Generally, Ms. Jones said, colonies are headed by females. Males appear only seasonally, are equipped with wings to fly from a colony, mate with virgin females who become queens, and die. Quite the package. On the other hand, most ants live only 45 to 60 days, tops.

Ants’ homes range the gamut from simple mounds of soil or sand to shoring up the mound with small twigs mixed with dirt as a bulwark against the ravages of rain. Western harvester ants build a deceptively small mound on the surface which disguises a 15-foot vertical tunnel to winter hibernation quarters, well below the frost line.

Ant mounds have many chambers, connected by tunnels, each assigned a use: nursery, food storage, and dormitories for workers. Some ants live in wood like termites and army ants make no home, constantly on the move in large battalions in search of food.

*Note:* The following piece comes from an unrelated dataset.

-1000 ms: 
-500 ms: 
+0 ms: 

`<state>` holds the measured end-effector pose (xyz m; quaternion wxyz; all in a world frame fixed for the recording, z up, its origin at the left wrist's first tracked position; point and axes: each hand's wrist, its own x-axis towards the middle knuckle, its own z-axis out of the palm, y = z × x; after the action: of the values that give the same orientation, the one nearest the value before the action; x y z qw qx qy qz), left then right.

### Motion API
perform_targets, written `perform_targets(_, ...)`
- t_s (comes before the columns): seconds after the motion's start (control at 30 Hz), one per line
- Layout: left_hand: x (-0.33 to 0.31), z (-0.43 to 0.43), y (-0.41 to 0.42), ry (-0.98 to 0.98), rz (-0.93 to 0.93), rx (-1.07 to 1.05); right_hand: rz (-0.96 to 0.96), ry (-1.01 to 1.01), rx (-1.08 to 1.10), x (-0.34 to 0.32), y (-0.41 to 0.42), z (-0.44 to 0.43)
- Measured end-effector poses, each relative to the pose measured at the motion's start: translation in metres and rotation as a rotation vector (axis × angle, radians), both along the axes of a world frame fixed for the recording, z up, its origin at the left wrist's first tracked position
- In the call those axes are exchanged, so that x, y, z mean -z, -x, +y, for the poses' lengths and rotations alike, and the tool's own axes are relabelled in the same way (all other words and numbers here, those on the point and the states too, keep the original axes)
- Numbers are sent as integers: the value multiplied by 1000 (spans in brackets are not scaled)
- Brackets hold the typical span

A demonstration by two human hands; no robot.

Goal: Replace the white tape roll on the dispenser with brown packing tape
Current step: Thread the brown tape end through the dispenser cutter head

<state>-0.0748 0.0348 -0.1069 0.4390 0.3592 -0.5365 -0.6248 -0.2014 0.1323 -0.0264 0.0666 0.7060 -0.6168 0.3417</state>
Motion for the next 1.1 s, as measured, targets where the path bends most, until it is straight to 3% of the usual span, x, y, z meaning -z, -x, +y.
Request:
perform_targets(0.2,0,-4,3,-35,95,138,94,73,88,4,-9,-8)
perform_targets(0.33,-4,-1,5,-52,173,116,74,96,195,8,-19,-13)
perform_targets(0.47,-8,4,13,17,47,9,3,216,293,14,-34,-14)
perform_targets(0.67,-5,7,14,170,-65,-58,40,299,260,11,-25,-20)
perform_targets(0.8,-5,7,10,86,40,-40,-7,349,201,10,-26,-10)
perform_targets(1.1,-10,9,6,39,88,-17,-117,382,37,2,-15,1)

Ohio, lying at the crossroads of prairies to the west, the Appalachian Mountains to the east and south, and vast wetlands and boreal forests to the north, is home to at least 132 species of ants. They include nine nonnative species, six of them exotics, such as the Argentine ant (Linepithema humile) and the ghost ant (Tapinoma melanocephalum), which so far are restricted to conservatories, greenhouses, and other heated buildings, according to some sources. The remaining nonnative species include an eastern Asian species, Nylanderia flavipes, which has established populations in the Cleveland and Toledo areas, where it is widespread in urban woodlots, green spaces, and parks.

All of which is a lot to say, though just a start, about a mere speck of a creature that lives on, or in, virtually everyone’s doorstep.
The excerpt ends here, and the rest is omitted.